We all doubt ourselves sometimes.
Thoughts like I am not as attractive enough or I’m not as smart and intelligent enough or not as well-situated in life as I should be. Even the feeling of having all the potential in the world, but that something being there to hold us back.
Comparing ourselves to the people around us, and that just makes it worse.
I find myself in these infuriating situations all the time. In fact even after achieving what I want to achieve, these questions still come, am I really good enough, is this person better than me, am I really there yet?
What I have also realised is that a lot of my insecurities exist where I have yet to prove myself to myself.
These are all examples of insecurities and self-doubts.
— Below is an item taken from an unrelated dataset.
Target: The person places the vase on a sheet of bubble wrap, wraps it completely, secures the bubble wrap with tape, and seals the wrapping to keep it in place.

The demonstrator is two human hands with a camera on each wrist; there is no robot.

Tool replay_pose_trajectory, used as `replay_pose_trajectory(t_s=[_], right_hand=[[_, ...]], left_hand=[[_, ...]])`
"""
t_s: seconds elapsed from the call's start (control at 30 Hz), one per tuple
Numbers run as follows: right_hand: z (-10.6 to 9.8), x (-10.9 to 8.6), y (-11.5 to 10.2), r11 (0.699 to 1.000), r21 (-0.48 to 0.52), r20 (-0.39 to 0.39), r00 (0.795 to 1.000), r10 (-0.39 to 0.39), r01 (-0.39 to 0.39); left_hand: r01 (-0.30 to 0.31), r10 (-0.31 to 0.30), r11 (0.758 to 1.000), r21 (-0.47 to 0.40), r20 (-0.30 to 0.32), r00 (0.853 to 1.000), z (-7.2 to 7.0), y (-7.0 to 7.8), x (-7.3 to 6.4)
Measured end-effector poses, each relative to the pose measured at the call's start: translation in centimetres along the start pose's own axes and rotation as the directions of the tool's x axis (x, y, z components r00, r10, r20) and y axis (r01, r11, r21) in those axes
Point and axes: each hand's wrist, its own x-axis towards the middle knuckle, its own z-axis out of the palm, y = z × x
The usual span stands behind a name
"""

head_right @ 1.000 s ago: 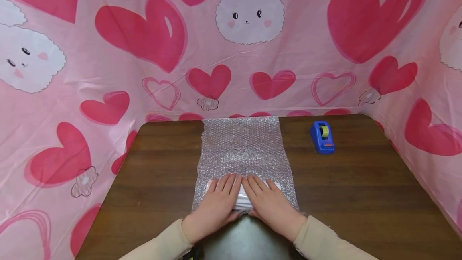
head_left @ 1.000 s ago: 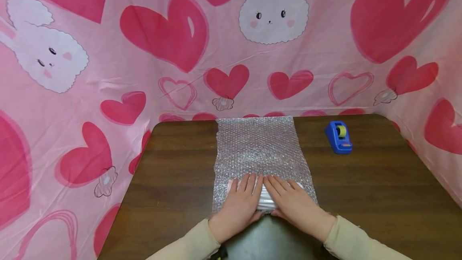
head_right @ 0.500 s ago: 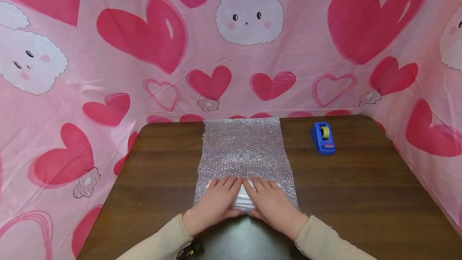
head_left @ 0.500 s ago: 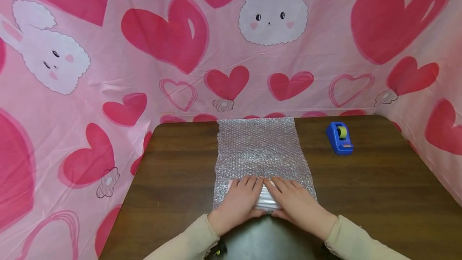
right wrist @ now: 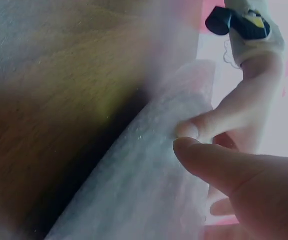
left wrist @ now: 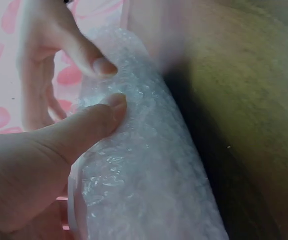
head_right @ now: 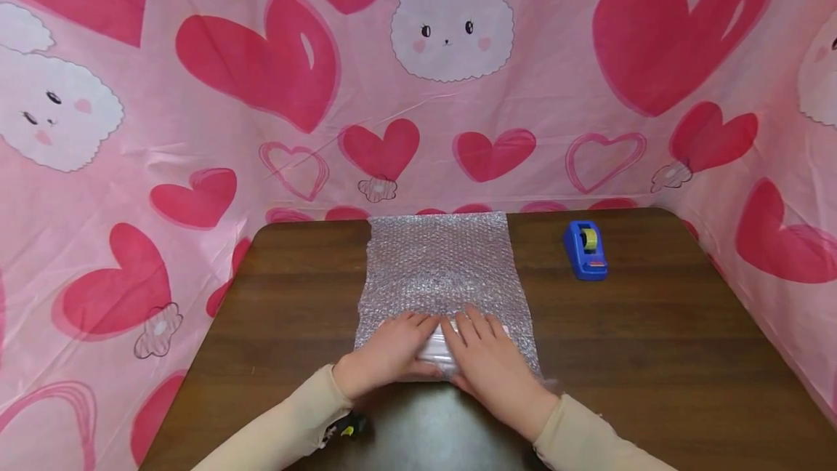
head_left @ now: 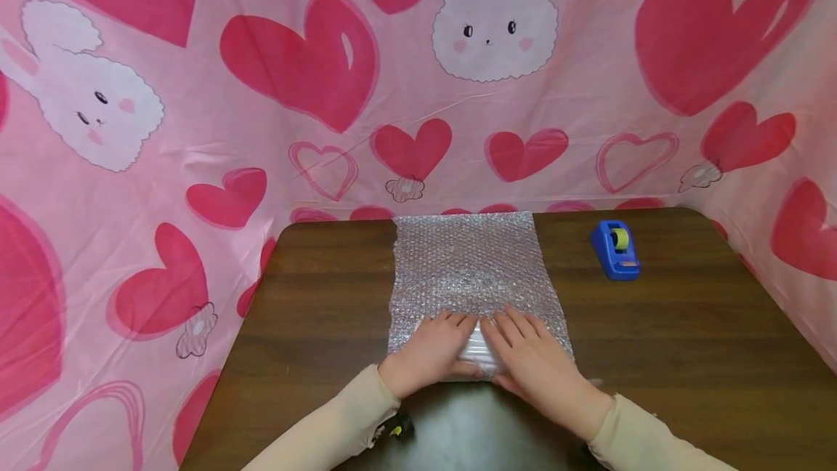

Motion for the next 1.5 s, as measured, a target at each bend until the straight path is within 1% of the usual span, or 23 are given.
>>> replay_pose_trajectory(t_s=[0.1,0.13,0.2,0.27,0.33,0.4,0.43,0.5,0.63,0.73,0.87,0.93,1.07,1.23,1.4,1.5], right_hand=[[0.2,-0.2,-0.4,1.0,-0.013,-0.048,0.999,-0.008,0.007],[0.3,-0.2,-0.6,1.0,-0.015,-0.074,0.997,-0.009,0.008],[0.4,-0.3,-1.0,1.0,-0.007,-0.149,0.989,-0.003,0.002],[0.6,-0.3,-1.5,1.0,0.01,-0.237,0.971,-0.004,0.006],[0.7,-0.3,-2.0,0.998,0.038,-0.313,0.949,-0.027,0.041],[0.8,-0.3,-2.5,0.995,0.06,-0.352,0.934,-0.056,0.082],[1.0,-0.4,-2.7,0.993,0.065,-0.353,0.933,-0.069,0.098],[1.2,-0.6,-2.9,0.993,0.059,-0.335,0.939,-0.079,0.104],[2.1,-1.0,-3.1,1.0,-0.011,-0.249,0.968,-0.013,0.01],[3.0,-1.2,-2.9,0.996,-0.074,-0.192,0.981,0.027,-0.041],[3.8,-1.2,-2.4,0.987,-0.15,-0.141,0.989,0.041,-0.062],[4.1,-1.0,-2.1,0.981,-0.176,-0.123,0.991,0.054,-0.075],[4.2,-0.5,-1.5,0.977,-0.184,-0.124,0.989,0.085,-0.107],[4.2,0.0,-1.0,0.977,-0.177,-0.146,0.985,0.092,-0.117],[4.4,0.2,-0.5,0.984,-0.159,-0.17,0.984,0.051,-0.078],[4.3,0.3,-0.2,0.986,-0.157,-0.165,0.986,0.03,-0.056]], left_hand=[[-0.008,0.011,0.998,-0.061,0.039,0.999,-0.2,-0.3,0.4],[-0.012,0.016,0.997,-0.072,0.045,0.999,-0.2,-0.4,0.4],[-0.02,0.024,0.995,-0.097,0.044,0.999,-0.3,-0.6,0.6],[-0.028,0.032,0.994,-0.108,0.038,0.999,-0.3,-0.8,0.8],[-0.029,0.034,0.993,-0.116,0.036,0.999,-0.4,-0.9,0.9],[-0.029,0.034,0.992,-0.127,0.038,0.999,-0.5,-1.1,1.0],[-0.029,0.035,0.991,-0.13,0.041,0.999,-0.5,-1.1,1.0],[-0.029,0.036,0.99,-0.141,0.047,0.998,-0.6,-1.2,1.1],[-0.025,0.037,0.986,-0.162,0.073,0.997,-0.9,-1.3,1.0],[-0.018,0.036,0.985,-0.173,0.102,0.994,-0.9,-1.4,0.9],[-0.032,0.051,0.989,-0.141,0.128,0.99,-0.9,-1.3,0.9],[-0.038,0.054,0.993,-0.111,0.145,0.988,-1.0,-1.2,0.9],[-0.046,0.052,0.998,-0.039,0.17,0.984,-1.3,-0.7,0.8],[-0.058,0.05,0.997,0.044,0.156,0.986,-1.4,0.0,0.6],[-0.048,0.036,0.996,0.077,0.142,0.989,-1.4,0.2,0.4],[-0.049,0.042,0.997,0.052,0.12,0.992,-1.1,-0.1,0.4]])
But what I have learnt (and am learning) from all of this is that if we push ourselves to do the things that we are afraid of (but really really want), then we slowly cross items off that mental list of things that make us feel insecure. What we fear about the most often shows us what we care about the most. Hence, overcoming the fear lets go off the insecurity (constantly wondering if you’ll ever get there and what people think of you).
Many times our insecurities tend to tell us that we are not capable of achieving something great. However, this doesn’t mean that we shouldn’t go for it.
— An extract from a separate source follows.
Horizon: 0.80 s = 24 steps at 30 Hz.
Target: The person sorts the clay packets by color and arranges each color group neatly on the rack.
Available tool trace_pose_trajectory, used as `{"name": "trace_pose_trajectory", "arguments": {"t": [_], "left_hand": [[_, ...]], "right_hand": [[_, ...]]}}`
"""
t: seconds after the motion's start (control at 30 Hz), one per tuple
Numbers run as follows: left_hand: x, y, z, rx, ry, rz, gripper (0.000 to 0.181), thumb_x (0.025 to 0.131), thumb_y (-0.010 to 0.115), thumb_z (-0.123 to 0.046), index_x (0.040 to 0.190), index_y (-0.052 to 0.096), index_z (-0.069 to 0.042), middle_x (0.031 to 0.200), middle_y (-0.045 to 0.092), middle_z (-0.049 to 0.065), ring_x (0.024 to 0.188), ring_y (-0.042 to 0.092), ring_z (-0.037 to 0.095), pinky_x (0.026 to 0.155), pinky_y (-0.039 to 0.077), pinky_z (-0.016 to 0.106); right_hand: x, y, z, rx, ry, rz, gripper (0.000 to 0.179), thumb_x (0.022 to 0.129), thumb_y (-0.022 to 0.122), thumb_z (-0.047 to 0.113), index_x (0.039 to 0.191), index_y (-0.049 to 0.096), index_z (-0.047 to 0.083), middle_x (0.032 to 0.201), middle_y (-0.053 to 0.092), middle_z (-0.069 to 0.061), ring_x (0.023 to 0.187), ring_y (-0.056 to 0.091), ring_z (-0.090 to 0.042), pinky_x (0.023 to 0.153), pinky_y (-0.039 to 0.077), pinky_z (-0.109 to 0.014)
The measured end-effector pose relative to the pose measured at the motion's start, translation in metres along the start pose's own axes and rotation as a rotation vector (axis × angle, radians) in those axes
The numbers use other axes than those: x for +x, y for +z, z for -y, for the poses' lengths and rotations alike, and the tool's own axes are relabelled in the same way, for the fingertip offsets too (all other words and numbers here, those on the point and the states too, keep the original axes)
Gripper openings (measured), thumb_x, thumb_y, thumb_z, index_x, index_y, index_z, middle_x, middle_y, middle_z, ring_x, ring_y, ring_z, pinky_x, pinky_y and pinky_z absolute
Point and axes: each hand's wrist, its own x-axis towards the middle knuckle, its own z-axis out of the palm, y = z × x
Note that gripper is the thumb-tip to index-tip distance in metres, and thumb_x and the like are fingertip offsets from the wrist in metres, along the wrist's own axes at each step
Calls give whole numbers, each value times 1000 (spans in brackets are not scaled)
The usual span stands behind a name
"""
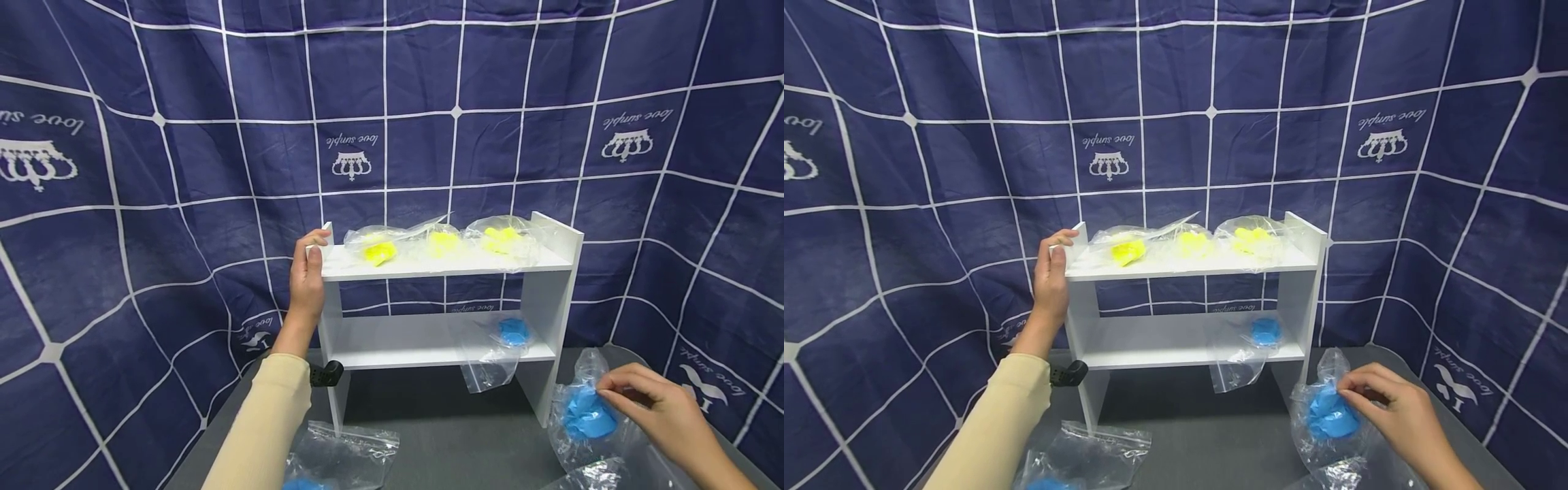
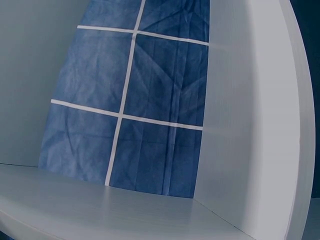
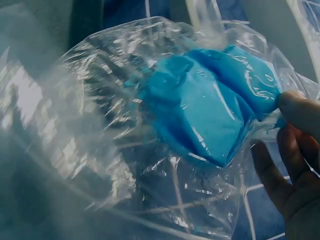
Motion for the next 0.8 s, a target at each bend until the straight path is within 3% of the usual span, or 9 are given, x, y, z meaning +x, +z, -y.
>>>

In fact my insecurities often make me want to go for it and prove to myself that I actually can do it.
Something that makes us feel even more miserable is when we think that everyone can see our insecurity. However, after all it really is something that is invisible and no one can see it but you. While it truly makes us self-conscious and self-doubtful, only we can see what our mind tells us, and what we can deliberately work upon.
On a slightly different note, dealing with our insecurities can become a lot easier when we slowly start to discover ourselves.
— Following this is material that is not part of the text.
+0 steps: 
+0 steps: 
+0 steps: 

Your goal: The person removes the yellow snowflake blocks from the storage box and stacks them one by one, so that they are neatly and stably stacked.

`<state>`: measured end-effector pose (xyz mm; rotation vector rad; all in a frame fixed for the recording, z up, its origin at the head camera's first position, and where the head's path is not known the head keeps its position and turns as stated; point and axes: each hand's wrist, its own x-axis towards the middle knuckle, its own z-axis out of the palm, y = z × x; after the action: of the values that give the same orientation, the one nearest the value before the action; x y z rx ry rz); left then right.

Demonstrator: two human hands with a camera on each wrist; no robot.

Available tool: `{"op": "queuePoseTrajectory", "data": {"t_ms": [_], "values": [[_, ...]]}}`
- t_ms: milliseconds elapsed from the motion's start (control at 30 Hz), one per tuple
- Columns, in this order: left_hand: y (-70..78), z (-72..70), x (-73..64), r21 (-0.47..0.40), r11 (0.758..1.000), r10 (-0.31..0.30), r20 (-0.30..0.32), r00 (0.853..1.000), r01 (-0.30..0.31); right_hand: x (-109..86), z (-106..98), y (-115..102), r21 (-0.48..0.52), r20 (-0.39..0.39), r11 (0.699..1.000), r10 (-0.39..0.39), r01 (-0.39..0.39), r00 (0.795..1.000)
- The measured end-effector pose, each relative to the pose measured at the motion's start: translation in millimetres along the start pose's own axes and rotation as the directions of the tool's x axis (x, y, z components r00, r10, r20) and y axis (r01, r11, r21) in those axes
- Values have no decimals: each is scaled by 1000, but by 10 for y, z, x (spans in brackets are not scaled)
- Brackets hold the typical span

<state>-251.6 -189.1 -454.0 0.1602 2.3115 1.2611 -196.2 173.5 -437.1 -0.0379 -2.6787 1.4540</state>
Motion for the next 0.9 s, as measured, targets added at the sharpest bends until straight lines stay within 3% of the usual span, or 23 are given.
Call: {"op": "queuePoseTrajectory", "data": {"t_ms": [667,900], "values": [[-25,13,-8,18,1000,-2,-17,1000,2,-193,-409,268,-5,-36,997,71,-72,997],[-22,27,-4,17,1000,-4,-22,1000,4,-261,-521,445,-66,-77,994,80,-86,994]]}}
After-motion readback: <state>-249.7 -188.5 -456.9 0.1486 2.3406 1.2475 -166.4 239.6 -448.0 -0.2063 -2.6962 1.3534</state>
For this, I recently researched about something known as the Johari Window.
This is a simple illustration of what a typical Johari Window looks like.
It was actually created in 1955 by two psychologists Joseph Luft and Harrington Ingham. It is an exercise that helps people to understand their relationship with themselves and others better.
In the first block “known to self and known to others”, you can list adjectives and characteristics that describe you. These are the characteristics that you recognize in yourself but that also others mention when they talk with you. This block is called the arena (or open, as it describes the attributes that we usually feel most confident about). We can express them openly, and others apprehend them clearly.
The second block is “known to self and unknown to others”. Here you can write down things that are a part of you but that you do not show to others. This block is called the facade or hidden because these are the things you prefer to hide from others. For example, you might hide a strong will to compete but you keep it to yourself in favor of pleasing others – a very common situation.
The third block is “unknown to self and known to others”. This is the Blind Spot and it can be very difficult to manage, and can cause others to talk behind your back. This is because they can see something that you don’t.
The last block is “unknown to self and unknown to others”. This is hence called unknown. Which means it will never become the subject of discussion.
Knowing who you are is an essential part of achieving a meaningful life, and the aim of this Johari Window is to know your true self through analysation.
Yes it has other uses like in businesses, etc, but I thought I would include it in this topic too as it has some correlation.
“Sometimes you find yourself in the middle of nowhere, and sometimes, in the middle of nowhere, you find yourself.”